And so begins the analysis of CROS… which will take some time. Especially since, this year, we’re not just trying to report numbers, but rather trying to draw the data together with what we know from the staff survey, with themes and evidence from a range of other engagements that we have with research staff, and then work with research staff Reps and with units like HR and RED to work out what the data means, and then what doing better actually looks like.
Over the summer, I’ll be pulling together some ‘thought pieces’ on aspects of the data.
These have two aims:
The first is for you to see where our thinking is going as we analyse what you’ve said. Please read, and respond… Note, I’m not sure how we’re going to do that yet, so bear with us as we try out comments, or something more anonymous.
The second is so that we can start to share thoughts with the rest of the sector. Something that is very clear from CROS is how (despite there being comparatively little researcher traffic between them) the Russell Group data profiles are very similar. So these are sector issues, and not just ours.
So, this is the first of those thought pieces, and concerns some of your responses about..
Your working time, and your career development
First, your time…
It probably doesn’t surprise you to learn that nearly 80% of you are working more hours than you’re contracted to. The average is about 6 or 7 hours extra a week, with just under half of those worked at the weekend.
The main reasons given are that you’re not as productive as you’d like to be. You’re beset by things that eat into your time – mainly distractions: “need quiet” (lots of those), “less admin”, “doing other people’s jobs for them”, “inefficiencies elsewhere”, “surveys” (yes… sorry!), “interruptions”, “other people’s emergencies”
Because of these distractions, it’s taking you longer to complete your contracted research. You’re also trying to fit in a multitude of legitimate tasks… but in fragmented ways.
“with the science, and then the peer reviewing, grant writing, supporting students, teaching, outreach… my time is fragmented.”
And then, of course, a postdoc isn’t always just about doing the ‘work’. For many of you, it’s a stepping stone in a growing, increasingly autonomous, academic career… so you’re also trying to add in tasks that will promote your own career progression and finding that very hard to achieve. Three-quarters of you say that you don’t have enough time to write applications for funding or fellowships, to plan your career, or to write additional publications. And nearly 80% of you say that you don’t have time to develop opportunities for secondments or placements.
Tackling that fragmentation of time is key for many of you. Many of you asked for support in managing time both in terms of training and techniques. Some of you have discovered things like writing retreats, or are able to block out “chunks” of time to focus on “priority tasks” like writing.
“I recently attended the writer’s retreat day and found it invaluable. I would really benefit from more opportunities like this”
These are things that we’ll keep offering, along with more training and guidance.
But also, your career development…
But some of you identify that, even if you can find that time, it’s not easy to decide what the priorities are.
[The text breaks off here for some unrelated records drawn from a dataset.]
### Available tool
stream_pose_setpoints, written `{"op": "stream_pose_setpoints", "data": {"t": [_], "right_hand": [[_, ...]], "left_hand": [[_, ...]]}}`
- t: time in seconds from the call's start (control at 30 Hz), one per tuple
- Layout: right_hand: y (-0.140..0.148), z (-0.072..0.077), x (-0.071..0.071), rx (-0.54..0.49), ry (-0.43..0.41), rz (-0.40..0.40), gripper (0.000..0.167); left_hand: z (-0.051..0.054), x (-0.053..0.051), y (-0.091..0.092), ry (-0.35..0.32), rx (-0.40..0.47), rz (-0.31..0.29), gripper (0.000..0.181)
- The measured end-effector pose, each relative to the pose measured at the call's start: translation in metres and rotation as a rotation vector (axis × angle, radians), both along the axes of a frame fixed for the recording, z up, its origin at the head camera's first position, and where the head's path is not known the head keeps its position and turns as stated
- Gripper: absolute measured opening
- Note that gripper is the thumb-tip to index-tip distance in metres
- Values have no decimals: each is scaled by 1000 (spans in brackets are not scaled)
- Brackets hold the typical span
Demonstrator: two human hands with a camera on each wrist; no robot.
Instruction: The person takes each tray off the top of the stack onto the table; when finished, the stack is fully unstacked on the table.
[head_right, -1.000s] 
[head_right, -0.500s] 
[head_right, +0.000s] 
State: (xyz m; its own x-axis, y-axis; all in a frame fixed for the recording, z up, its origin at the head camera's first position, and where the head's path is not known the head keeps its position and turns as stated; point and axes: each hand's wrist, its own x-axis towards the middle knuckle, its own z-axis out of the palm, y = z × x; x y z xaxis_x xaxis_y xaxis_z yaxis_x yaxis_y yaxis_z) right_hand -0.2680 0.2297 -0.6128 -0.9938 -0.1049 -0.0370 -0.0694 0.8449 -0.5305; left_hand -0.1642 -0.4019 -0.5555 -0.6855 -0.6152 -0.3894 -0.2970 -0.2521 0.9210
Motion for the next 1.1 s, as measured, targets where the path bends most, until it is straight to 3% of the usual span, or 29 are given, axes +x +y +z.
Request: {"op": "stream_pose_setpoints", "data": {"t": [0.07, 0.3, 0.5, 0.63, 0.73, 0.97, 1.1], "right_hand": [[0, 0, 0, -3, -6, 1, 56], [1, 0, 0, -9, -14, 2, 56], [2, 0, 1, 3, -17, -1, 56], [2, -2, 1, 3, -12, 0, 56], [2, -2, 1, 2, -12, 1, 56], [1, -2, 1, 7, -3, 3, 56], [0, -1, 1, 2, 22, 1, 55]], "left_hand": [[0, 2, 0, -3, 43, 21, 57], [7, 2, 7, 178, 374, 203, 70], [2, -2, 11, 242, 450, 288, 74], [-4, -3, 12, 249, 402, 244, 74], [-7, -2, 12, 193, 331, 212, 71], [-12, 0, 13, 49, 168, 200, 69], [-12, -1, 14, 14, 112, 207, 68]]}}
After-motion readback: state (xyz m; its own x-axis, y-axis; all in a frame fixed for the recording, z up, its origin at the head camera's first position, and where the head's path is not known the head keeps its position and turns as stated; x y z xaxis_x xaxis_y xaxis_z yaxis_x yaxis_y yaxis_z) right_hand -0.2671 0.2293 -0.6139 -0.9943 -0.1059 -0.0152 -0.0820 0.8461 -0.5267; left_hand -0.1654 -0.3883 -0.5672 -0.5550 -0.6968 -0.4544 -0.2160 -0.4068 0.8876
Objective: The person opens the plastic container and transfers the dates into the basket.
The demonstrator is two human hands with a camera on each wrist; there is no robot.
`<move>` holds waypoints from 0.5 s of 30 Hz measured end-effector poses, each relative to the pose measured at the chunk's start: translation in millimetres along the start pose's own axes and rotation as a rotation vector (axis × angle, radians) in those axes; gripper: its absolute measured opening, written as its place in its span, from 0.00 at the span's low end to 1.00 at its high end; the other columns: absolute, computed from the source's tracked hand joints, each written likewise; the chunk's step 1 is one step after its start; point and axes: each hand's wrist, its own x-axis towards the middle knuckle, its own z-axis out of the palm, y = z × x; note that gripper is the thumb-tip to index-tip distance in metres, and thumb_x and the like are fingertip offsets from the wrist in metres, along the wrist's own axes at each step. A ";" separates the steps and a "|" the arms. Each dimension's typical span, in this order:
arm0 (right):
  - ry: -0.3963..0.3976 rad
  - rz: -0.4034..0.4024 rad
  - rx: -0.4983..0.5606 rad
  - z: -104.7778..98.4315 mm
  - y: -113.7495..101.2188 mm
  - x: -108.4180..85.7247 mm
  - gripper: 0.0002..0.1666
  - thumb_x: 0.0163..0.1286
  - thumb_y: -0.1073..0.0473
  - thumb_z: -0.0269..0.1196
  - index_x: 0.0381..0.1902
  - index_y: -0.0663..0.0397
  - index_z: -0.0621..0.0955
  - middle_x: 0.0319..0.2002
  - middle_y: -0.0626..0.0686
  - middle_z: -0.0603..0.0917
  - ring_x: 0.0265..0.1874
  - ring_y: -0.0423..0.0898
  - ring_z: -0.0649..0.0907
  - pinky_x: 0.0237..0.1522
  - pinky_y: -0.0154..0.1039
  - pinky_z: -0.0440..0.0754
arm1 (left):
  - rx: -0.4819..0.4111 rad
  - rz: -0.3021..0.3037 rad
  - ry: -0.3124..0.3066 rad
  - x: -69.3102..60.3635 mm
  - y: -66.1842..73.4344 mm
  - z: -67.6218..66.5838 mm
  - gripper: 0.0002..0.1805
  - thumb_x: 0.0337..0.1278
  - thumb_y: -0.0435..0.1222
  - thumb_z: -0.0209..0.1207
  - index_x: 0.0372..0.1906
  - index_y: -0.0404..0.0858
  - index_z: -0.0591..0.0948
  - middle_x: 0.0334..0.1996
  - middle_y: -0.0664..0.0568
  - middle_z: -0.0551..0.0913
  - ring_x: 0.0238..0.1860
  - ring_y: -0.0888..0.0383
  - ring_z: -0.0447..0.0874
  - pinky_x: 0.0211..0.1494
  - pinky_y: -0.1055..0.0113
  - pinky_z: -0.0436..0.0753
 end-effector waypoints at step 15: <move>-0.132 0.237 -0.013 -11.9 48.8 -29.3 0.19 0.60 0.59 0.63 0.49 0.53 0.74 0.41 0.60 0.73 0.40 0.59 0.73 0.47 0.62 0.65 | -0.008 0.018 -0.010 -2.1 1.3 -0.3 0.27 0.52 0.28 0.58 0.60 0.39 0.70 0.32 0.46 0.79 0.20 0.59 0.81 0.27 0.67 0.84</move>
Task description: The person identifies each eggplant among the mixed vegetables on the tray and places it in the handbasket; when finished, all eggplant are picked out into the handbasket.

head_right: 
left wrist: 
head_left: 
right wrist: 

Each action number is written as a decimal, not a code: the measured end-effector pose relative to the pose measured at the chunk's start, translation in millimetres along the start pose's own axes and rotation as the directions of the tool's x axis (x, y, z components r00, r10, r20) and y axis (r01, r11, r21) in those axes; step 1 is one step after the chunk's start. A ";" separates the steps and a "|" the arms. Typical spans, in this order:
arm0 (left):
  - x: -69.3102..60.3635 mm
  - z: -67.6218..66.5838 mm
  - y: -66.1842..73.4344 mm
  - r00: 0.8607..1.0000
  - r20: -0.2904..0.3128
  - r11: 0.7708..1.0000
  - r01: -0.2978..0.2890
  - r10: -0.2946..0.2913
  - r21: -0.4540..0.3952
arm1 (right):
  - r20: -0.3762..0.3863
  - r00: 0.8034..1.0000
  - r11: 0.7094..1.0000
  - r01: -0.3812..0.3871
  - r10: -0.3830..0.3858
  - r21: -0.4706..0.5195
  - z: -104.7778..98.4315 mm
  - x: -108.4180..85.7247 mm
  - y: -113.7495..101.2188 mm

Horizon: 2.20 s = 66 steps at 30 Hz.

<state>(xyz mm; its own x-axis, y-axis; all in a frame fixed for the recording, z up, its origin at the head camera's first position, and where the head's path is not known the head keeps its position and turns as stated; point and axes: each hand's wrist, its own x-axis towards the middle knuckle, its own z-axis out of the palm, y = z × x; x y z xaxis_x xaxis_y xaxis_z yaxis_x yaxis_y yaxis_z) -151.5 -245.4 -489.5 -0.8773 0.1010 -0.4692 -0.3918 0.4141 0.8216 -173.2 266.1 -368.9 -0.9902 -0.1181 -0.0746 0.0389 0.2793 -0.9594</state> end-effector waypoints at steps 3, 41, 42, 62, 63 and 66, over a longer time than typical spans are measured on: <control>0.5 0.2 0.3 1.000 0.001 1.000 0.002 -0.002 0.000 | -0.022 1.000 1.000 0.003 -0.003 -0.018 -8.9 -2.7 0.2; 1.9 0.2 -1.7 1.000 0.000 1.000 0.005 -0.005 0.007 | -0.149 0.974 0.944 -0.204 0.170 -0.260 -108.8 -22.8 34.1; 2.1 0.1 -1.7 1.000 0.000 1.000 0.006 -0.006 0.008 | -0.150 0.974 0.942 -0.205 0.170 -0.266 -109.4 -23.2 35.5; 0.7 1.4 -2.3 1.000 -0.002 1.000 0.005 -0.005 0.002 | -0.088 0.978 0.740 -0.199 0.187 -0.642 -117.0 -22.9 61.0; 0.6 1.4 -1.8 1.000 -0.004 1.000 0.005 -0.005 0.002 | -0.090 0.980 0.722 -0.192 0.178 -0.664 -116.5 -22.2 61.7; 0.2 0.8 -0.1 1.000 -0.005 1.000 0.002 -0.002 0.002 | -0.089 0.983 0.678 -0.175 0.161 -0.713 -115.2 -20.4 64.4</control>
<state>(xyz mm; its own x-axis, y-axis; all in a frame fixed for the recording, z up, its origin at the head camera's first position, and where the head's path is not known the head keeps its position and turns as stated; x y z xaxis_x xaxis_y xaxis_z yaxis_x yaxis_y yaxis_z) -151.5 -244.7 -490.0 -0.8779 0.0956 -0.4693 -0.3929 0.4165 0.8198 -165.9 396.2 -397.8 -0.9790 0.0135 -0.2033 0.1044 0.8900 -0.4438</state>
“We are valued primarily on grants and papers… However, if we don’t teach or perform [other] citizenship activities, we cannot be promoted.”
And sometimes guidance in that area is really polarised. While I’ve heard one senior academic say
“Find out what you need to do to be promoted, and focus only on those things – say ‘no’ to everything else”,
I’ve heard another say
“do EVERYTHING – grants, and papers, and articles, and peer reviewing, and teaching, and public engagement, and supervision, and mentoring, and sit on committees, and … and… and…”
And, of course, any extra work that you do on your core research is always gratefully received. Over half of you appear to be voluntarily doing ‘more’ on your core work than you strictly need to. And 13% are accepting additional work set by your PIs.
If that contributes to you achieving ‘success’ in whatever shape that comes, or building a CV for future success, then that’s great.
But what if it doesn’t?
And what if we’re not doing enough to support you in making choices about what does and doesn’t?
And what if you’re (then) not able to make choices, and take ownership of your time, and – therefore, also – your own future careers?
Postdoc-ing is not, in most long-term cases, a career (Elvidge et al. 2017). And so The Concordat for the Career Development of Research Staff says that we (the UoB) should provide a clear structure to help you understand and plan your career development.
It also says that you (research staff) have a responsibility to engage in pro-actively planning your careers. But it’s unreasonable to expect you to do that without good guidance and support.
It would appear from CROS that many of you are struggling in this, and we will be looking at how we can support you better.